- [PROBLEM STATEMENT]:
Line count for the string "attribute" in the records below: report that figure and nothing else.

Segment Start: SOURCE DATA

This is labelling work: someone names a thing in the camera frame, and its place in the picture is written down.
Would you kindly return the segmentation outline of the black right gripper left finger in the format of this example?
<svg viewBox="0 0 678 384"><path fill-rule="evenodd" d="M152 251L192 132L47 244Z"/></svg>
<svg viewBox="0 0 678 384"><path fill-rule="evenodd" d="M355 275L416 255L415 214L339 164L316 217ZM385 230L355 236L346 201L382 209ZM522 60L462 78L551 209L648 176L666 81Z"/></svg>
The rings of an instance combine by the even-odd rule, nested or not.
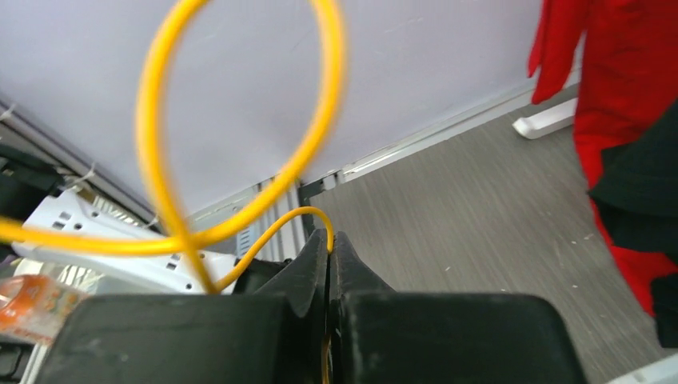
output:
<svg viewBox="0 0 678 384"><path fill-rule="evenodd" d="M327 234L250 294L98 295L68 317L39 383L320 383Z"/></svg>

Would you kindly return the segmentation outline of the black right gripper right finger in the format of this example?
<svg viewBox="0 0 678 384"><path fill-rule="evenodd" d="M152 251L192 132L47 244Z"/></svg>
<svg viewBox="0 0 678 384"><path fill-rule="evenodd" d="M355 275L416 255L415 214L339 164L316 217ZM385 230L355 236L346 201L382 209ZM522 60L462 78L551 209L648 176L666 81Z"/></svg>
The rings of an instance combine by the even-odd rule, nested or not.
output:
<svg viewBox="0 0 678 384"><path fill-rule="evenodd" d="M335 383L585 383L567 326L531 294L398 292L345 233L329 258Z"/></svg>

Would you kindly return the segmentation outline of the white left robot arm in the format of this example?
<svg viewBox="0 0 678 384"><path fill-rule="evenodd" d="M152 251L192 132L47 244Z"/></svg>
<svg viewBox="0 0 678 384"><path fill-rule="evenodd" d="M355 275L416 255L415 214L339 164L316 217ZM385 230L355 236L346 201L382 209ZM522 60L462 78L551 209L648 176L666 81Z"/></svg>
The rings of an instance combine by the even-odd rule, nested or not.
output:
<svg viewBox="0 0 678 384"><path fill-rule="evenodd" d="M66 187L56 166L1 146L1 260L81 267L160 293L204 294L242 257L185 249L124 222Z"/></svg>

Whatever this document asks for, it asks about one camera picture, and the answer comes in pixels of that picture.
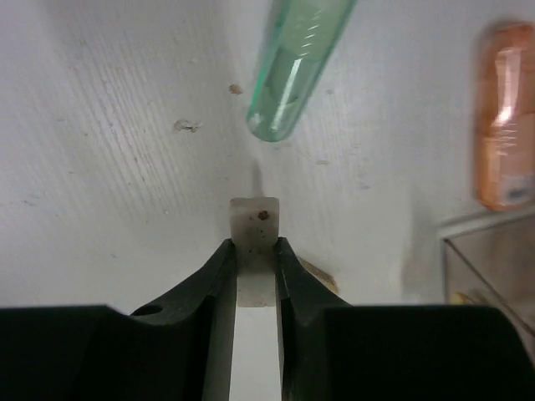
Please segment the grey eraser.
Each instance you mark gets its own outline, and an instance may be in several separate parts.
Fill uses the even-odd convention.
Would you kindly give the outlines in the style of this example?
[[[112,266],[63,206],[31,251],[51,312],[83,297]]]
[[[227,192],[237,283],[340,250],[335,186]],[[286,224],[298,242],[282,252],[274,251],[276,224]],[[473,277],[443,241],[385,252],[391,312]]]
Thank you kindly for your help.
[[[275,253],[279,200],[234,198],[229,206],[230,232],[237,259],[237,305],[275,305]]]

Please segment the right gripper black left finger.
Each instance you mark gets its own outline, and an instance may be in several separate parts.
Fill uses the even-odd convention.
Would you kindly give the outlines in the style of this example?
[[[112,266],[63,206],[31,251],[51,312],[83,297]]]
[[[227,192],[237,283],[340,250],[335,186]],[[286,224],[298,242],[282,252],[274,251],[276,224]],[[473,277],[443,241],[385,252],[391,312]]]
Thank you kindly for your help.
[[[234,245],[224,241],[130,315],[108,306],[4,308],[2,399],[228,399],[236,272]]]

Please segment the green highlighter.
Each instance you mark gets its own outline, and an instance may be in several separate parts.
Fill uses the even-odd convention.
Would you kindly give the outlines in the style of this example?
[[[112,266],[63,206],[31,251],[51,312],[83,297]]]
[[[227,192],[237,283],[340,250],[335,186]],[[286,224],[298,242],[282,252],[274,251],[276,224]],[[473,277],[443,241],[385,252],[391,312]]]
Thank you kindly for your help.
[[[291,135],[355,2],[282,1],[258,71],[247,126],[262,141]]]

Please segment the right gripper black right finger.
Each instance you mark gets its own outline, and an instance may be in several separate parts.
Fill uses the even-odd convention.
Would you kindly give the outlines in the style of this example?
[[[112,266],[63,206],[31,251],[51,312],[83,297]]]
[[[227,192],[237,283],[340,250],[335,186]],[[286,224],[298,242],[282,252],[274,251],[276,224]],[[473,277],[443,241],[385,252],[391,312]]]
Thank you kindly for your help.
[[[285,400],[531,400],[534,367],[506,316],[482,306],[353,306],[278,239]]]

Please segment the orange highlighter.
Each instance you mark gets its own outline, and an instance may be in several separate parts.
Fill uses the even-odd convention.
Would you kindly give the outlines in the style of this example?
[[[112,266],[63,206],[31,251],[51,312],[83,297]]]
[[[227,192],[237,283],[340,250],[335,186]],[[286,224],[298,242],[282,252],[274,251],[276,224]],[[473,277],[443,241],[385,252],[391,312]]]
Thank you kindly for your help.
[[[534,25],[502,20],[478,40],[474,186],[492,211],[534,201]]]

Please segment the small wooden block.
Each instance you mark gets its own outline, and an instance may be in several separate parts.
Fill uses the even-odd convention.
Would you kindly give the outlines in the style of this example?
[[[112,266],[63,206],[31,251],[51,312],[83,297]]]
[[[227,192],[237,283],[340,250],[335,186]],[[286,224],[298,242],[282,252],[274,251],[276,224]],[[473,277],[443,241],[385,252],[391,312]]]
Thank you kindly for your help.
[[[335,281],[334,277],[321,270],[320,268],[316,267],[312,263],[306,261],[302,257],[298,258],[300,264],[302,267],[309,272],[311,275],[313,275],[319,282],[321,282],[326,288],[328,288],[332,293],[339,294],[339,286],[337,282]]]

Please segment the teal and orange drawer box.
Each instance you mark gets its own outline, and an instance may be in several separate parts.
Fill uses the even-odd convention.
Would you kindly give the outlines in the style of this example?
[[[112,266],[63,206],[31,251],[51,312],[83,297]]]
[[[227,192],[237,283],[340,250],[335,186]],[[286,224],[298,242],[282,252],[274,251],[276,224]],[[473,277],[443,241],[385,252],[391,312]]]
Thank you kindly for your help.
[[[445,299],[501,309],[534,335],[534,209],[484,213],[439,230]]]

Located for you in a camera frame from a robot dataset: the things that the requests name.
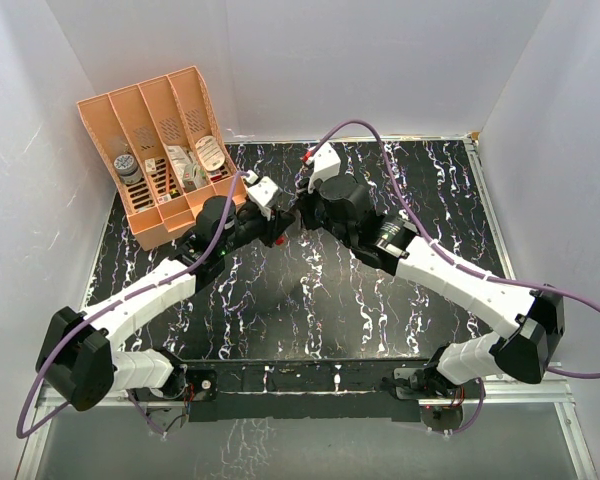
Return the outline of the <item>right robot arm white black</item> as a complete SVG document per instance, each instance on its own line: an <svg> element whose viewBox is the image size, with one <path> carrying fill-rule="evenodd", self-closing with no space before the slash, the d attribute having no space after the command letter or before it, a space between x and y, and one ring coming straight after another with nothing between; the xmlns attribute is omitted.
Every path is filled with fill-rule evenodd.
<svg viewBox="0 0 600 480"><path fill-rule="evenodd" d="M564 334L564 302L538 288L502 285L446 250L436 251L396 213L378 213L367 187L349 174L303 179L296 190L303 226L323 229L364 265L426 287L491 329L463 343L439 347L407 387L440 397L479 377L506 374L526 384L542 381Z"/></svg>

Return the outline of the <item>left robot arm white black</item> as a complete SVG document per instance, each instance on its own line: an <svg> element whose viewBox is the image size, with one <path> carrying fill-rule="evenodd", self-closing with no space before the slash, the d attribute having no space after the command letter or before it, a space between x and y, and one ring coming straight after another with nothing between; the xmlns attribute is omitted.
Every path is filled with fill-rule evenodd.
<svg viewBox="0 0 600 480"><path fill-rule="evenodd" d="M227 254L255 240L271 247L294 221L292 211L253 201L241 207L224 196L205 201L176 251L153 271L87 311L64 307L52 316L37 373L77 411L116 390L150 388L177 398L187 376L173 359L152 349L124 352L122 346L156 316L212 283Z"/></svg>

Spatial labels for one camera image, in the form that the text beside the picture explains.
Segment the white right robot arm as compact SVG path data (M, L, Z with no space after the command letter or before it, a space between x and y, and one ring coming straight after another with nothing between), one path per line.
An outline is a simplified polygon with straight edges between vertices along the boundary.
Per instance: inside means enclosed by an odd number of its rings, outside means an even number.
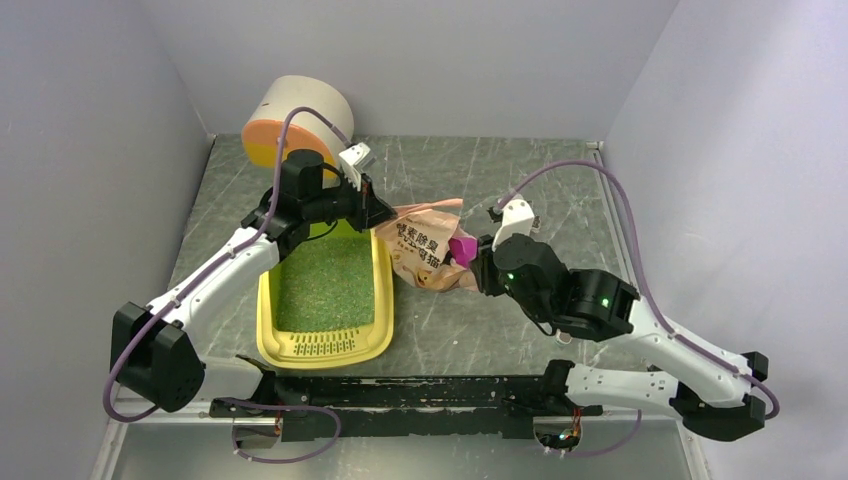
M762 429L779 403L764 385L768 358L719 348L656 312L647 296L600 269L570 269L546 243L514 234L477 242L470 263L478 290L506 295L545 335L630 351L643 371L552 360L539 398L553 414L615 406L680 421L701 437L731 442Z

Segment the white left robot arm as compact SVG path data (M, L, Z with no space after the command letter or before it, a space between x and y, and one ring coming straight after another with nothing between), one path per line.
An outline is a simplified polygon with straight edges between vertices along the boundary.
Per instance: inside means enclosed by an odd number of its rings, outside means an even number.
M365 171L372 161L364 143L343 150L336 165L313 150L291 151L276 166L258 205L210 259L159 297L121 306L112 320L110 372L102 394L107 413L124 418L111 403L115 385L166 412L191 402L206 365L189 328L213 319L232 296L311 242L312 225L346 222L363 232L394 218L395 210L375 194Z

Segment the orange cat litter bag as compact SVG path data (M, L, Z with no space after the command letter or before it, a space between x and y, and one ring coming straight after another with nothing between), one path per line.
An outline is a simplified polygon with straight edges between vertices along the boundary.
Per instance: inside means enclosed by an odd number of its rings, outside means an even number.
M375 228L400 279L435 292L477 289L470 268L450 265L446 260L450 238L472 236L460 227L456 211L462 206L461 198L397 206L397 218Z

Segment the magenta plastic scoop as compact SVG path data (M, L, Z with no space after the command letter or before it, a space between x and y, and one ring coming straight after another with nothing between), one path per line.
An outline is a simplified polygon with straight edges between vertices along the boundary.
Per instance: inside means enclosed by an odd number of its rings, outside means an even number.
M478 239L473 236L452 237L448 241L447 263L469 269L477 256Z

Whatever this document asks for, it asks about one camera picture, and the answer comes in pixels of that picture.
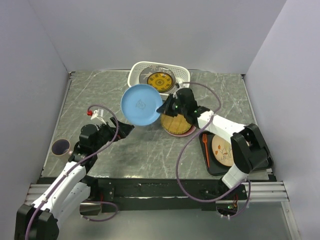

Segment End: SOURCE DATA

- [THE COMPLETED TASK]:
2